# [TASK OBJECTIVE]
A single number is the answer here: how many lines below include "white"?

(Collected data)
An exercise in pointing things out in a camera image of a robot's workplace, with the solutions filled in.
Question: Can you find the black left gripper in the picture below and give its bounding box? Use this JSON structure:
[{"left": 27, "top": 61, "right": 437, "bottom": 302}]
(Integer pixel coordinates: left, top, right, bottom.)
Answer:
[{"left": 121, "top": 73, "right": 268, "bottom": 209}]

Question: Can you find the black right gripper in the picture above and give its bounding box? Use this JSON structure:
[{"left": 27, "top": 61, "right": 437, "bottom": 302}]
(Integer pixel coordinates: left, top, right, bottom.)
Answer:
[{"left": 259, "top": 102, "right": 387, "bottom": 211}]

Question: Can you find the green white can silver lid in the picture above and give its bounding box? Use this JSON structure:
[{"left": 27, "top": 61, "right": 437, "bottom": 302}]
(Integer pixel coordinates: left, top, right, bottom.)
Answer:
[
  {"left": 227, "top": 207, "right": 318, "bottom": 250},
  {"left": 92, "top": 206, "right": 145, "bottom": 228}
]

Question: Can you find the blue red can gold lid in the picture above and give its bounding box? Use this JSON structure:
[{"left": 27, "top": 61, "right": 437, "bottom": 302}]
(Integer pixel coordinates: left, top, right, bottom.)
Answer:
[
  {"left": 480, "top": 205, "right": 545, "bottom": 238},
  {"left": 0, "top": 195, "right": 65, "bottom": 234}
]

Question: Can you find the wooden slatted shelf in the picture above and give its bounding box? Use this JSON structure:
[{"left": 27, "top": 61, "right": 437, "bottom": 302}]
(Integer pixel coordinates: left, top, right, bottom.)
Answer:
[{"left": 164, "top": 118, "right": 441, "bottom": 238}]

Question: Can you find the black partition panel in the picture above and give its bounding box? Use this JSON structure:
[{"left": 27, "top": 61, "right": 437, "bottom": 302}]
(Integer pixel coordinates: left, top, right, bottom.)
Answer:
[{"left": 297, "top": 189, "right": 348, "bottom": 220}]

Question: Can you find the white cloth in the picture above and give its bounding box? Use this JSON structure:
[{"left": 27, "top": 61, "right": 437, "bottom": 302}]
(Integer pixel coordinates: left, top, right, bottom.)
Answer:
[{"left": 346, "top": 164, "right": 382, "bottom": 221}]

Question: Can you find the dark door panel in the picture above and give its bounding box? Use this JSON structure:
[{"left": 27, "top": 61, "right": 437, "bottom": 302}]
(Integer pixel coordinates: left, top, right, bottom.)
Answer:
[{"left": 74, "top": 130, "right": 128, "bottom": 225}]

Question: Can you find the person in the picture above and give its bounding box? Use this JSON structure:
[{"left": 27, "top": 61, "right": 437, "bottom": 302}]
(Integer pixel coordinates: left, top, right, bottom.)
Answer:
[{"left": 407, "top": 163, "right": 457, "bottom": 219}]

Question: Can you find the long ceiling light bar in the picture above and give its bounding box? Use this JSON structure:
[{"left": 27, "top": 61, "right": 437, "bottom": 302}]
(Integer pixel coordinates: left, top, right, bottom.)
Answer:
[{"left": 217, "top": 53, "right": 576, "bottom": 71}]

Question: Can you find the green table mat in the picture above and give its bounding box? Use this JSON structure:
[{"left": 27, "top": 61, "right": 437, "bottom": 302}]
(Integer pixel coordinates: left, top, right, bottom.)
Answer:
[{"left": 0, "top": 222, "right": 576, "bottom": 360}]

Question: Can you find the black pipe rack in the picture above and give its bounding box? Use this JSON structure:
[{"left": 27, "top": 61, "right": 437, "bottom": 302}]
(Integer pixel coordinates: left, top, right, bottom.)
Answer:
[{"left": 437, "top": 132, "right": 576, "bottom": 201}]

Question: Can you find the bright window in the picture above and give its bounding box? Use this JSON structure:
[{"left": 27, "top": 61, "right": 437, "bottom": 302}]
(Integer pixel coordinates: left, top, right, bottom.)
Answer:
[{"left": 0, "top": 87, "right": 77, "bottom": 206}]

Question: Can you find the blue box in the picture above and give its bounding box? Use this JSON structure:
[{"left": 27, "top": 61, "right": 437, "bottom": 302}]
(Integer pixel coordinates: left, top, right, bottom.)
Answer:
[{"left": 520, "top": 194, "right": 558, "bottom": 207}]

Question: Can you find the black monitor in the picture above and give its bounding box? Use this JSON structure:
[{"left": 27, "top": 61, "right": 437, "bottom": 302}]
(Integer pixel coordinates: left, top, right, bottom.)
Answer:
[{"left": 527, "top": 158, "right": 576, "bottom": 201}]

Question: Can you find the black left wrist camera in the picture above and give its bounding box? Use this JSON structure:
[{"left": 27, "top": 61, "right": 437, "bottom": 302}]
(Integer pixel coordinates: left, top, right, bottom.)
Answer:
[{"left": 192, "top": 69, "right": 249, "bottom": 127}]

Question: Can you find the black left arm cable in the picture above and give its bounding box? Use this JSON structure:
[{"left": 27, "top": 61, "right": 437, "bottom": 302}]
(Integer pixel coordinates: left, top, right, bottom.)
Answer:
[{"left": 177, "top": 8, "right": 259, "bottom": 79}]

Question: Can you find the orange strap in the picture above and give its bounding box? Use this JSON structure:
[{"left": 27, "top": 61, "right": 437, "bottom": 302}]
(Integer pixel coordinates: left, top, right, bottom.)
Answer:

# [EXERCISE SOLUTION]
2